Provided material:
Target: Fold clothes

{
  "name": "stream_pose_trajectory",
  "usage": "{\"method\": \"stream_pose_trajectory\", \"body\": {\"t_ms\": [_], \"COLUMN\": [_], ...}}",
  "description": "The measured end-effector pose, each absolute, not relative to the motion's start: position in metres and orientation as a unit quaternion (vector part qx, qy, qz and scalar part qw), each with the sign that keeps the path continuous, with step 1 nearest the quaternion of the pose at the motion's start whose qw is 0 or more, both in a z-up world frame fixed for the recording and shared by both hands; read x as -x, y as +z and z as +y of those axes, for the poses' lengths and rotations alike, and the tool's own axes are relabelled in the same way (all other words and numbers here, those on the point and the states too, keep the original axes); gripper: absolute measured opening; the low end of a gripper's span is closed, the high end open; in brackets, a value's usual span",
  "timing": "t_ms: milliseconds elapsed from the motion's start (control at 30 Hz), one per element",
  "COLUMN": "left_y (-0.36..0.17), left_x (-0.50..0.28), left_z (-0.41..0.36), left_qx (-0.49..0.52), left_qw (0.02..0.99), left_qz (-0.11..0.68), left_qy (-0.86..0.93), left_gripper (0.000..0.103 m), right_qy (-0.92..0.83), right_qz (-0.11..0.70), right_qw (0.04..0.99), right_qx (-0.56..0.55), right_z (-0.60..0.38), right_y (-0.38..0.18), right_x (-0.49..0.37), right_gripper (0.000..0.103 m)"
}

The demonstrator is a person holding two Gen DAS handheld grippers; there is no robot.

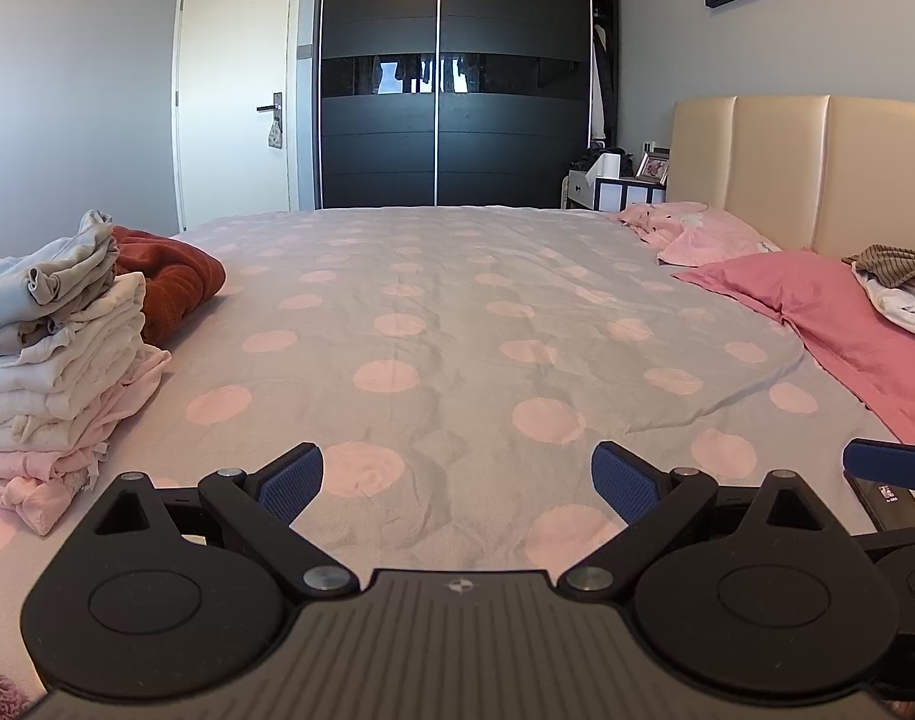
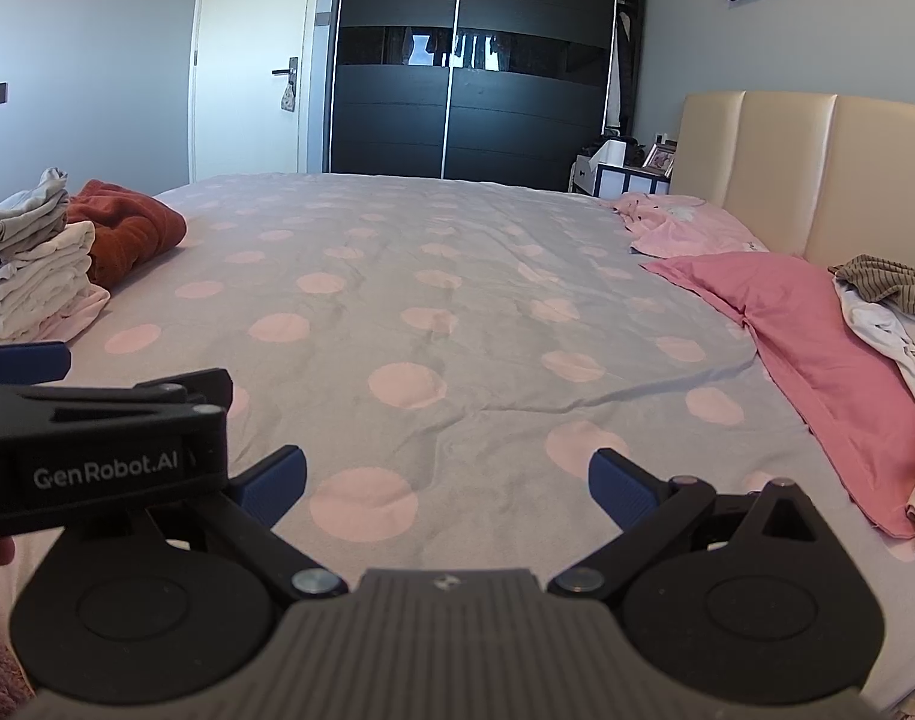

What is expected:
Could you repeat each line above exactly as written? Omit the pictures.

Task result:
Target: Fold clothes

{
  "name": "stream_pose_trajectory",
  "usage": "{\"method\": \"stream_pose_trajectory\", \"body\": {\"t_ms\": [_], \"COLUMN\": [_], ...}}",
  "description": "The measured end-effector pose, each absolute, not relative to the motion's start: position in metres and orientation as a unit quaternion (vector part qx, qy, qz and scalar part qw), each with the sign that keeps the path continuous, with step 1 nearest the quaternion of the pose at the motion's start whose qw is 0 or more, both in a z-up world frame fixed for the recording and shared by both hands; read x as -x, y as +z and z as +y of those axes, for the poses' lengths and rotations alike, and the tool's own axes are relabelled in the same way (all other words and numbers here, those on the point and the states too, keep the original axes); gripper: absolute measured opening; the low end of a gripper's span is closed, the high end open; in brackets, a value's usual span",
  "timing": "t_ms: milliseconds elapsed from the motion's start (control at 30 Hz), one per element",
  "COLUMN": "left_y (-0.36..0.17), left_x (-0.50..0.28), left_z (-0.41..0.36), left_qx (-0.49..0.52), left_qw (0.02..0.99), left_qz (-0.11..0.68), left_qy (-0.86..0.93), left_gripper (0.000..0.103 m), right_qy (-0.92..0.83), right_qz (-0.11..0.70), right_qw (0.04..0.99), right_qx (-0.56..0.55), right_z (-0.60..0.38), right_y (-0.38..0.18), right_x (-0.49..0.37), right_gripper (0.000..0.103 m)"
}

The demonstrator is a person holding two Gen DAS handheld grippers; there is no robot.

The exercise is now done.